World War 2 bomber crews biked to work

Newly published color photos of American World War 2 bomber crews by celebrated TIME-LIFE photographer Margaret Bourke-White includes bicycles on the flight line.

Bicycling to WW2 B17 Super Fortress bomber  by TIME-LIFE photographer Margaret Bourke-White 1942

Fuel shortages meant the military pulled out all of the stops to conserve, which meant crews often used bikes to get around the airfields of Europe.

Bicycling to WW2 B17 Super Fortress bomber  by TIME-LIFE photographer Margaret Bourke-White 1942

The B-17 Flying Fortress shown here carried a crew of six to ten and was 75 feet long, only 13 feet longer than the modern F-22 Raptor single seat air superiority fighter jet.

View the full set over at LIFE.TIME.COM: World War II in Color: American Bombers and Their Crews, 1942. Via IO9 and Ubbe.

6 Comments

  1. There’s something deeply ironic about this that I can’t quite pin down.

    Is it that…

    (a) In WWII we were happy to economize and conserve even while prosecuting something as brutally inefficient as warfare?
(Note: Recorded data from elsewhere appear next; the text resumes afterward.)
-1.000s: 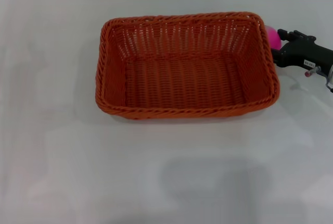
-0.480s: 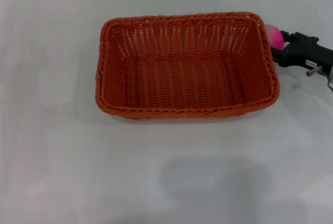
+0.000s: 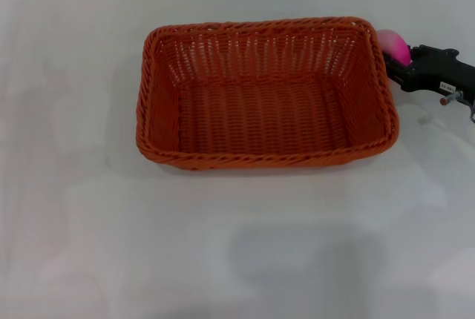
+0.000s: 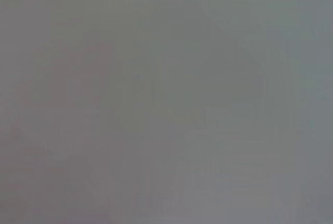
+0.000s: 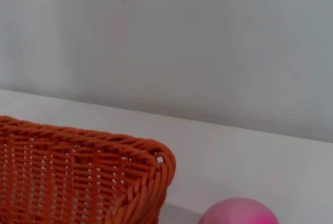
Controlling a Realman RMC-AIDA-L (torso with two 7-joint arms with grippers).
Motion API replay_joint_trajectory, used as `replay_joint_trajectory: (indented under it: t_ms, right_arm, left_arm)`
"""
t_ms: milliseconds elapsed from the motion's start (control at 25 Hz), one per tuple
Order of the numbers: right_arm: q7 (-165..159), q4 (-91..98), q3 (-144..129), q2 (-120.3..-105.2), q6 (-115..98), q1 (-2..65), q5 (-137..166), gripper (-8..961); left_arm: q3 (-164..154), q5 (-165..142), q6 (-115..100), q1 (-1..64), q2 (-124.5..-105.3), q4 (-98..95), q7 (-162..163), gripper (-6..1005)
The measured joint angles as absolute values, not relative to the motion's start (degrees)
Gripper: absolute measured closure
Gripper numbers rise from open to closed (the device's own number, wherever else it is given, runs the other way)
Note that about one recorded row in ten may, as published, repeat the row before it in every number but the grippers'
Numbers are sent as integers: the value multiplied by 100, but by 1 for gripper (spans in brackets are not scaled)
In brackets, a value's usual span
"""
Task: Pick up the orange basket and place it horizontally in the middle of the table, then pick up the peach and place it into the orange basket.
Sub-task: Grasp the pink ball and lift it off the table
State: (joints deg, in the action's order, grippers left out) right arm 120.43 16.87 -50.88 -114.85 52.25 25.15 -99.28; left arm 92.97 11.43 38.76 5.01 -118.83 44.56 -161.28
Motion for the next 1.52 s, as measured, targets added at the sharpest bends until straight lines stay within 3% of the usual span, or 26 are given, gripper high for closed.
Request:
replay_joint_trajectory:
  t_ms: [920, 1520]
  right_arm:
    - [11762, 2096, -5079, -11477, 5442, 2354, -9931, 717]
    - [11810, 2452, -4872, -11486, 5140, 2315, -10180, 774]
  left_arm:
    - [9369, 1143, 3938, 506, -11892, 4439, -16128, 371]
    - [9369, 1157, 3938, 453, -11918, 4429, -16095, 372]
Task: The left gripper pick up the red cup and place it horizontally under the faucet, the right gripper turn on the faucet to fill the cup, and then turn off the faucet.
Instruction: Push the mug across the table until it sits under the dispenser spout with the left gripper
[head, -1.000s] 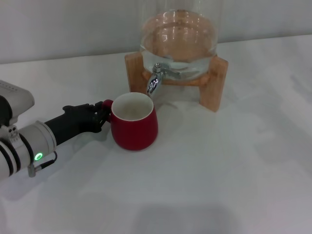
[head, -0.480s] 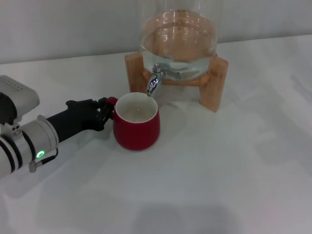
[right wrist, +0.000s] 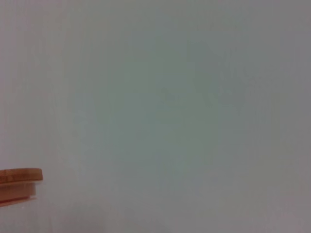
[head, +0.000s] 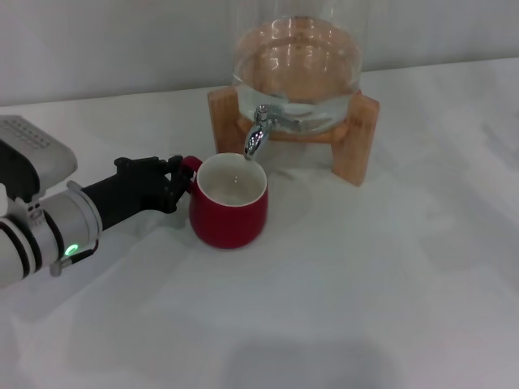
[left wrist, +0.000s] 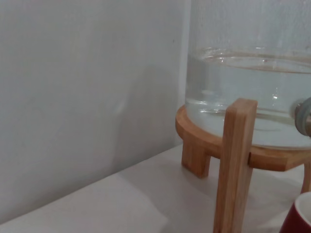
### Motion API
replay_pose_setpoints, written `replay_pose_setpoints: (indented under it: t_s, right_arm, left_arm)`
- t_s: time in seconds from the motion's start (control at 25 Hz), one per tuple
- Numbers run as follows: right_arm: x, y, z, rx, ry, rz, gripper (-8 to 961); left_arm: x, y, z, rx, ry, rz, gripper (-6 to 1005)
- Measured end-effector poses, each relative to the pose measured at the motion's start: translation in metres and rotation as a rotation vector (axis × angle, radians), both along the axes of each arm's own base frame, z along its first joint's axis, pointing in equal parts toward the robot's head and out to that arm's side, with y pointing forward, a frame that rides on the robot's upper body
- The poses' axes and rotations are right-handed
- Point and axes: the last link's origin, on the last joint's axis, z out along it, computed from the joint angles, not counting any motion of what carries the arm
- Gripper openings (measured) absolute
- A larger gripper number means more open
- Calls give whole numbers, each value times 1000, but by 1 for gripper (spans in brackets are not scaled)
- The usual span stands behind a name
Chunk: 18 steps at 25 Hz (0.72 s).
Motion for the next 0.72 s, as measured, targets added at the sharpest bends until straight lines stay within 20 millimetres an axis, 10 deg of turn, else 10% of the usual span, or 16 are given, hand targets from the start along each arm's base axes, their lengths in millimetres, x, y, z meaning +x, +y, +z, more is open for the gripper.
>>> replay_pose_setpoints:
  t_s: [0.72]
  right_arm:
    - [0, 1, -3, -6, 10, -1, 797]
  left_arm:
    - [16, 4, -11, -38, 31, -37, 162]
    (b) The American wars of the last 23 years have been for the sake of preserving an inefficient energy economy?

    (c) Our society has glorified the WWII generation yet marginalized cycling?

    (d) All of the above.

    (e) None of the above.

  2. I just looked it up – the F-22 empty weight is about 4 tons more than the B-17! F-22 has substantially higher max takeoff weight too: 83,500 lbs vs 65,500.
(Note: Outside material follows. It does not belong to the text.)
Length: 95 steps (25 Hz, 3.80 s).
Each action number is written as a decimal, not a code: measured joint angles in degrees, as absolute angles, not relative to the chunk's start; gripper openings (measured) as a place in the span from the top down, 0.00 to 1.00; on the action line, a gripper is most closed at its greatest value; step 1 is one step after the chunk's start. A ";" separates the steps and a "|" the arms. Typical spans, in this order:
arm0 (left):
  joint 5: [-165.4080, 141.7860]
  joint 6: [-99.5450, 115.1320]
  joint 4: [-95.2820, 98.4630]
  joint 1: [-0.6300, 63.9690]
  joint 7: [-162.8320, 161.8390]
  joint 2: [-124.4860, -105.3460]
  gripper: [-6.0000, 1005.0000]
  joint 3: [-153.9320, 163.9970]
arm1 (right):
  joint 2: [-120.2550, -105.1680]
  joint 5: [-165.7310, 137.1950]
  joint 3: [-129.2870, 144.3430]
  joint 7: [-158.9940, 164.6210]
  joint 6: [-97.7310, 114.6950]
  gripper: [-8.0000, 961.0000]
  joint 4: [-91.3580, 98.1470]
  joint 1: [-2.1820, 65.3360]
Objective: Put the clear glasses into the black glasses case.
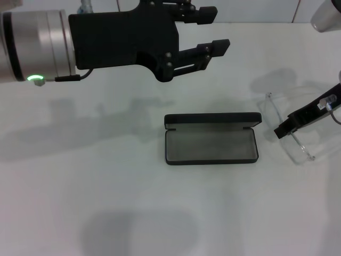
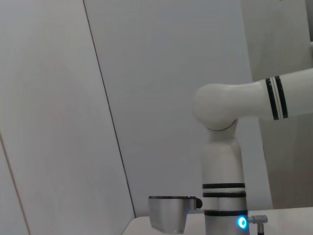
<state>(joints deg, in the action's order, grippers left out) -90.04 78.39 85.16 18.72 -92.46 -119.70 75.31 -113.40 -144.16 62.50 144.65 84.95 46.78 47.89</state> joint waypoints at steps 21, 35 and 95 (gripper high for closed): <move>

  3. Clearly a result of the pork that accrued after the conclusion of the ATF contest and my involvement with the LOSING team. Per Wikipedia, the MTO weight of the YF-23 was 62000lb; slightly less than the B-17, but darn close. In Lockmart’s defense, the YF-22 was also a 62k MTO aircraft.

  4. OTOH, your comment suggests that our original Northrop suggested nickname for the Lockheed aircraft as “Constellation 2” had more truth than any of us suspected at the time, considering that the MTO weight of the original Constellation was 86250 lb per Wikipedia, versus the final 84K of the production F-22. Both heavier than any B-17 and 22K heavier than either YF.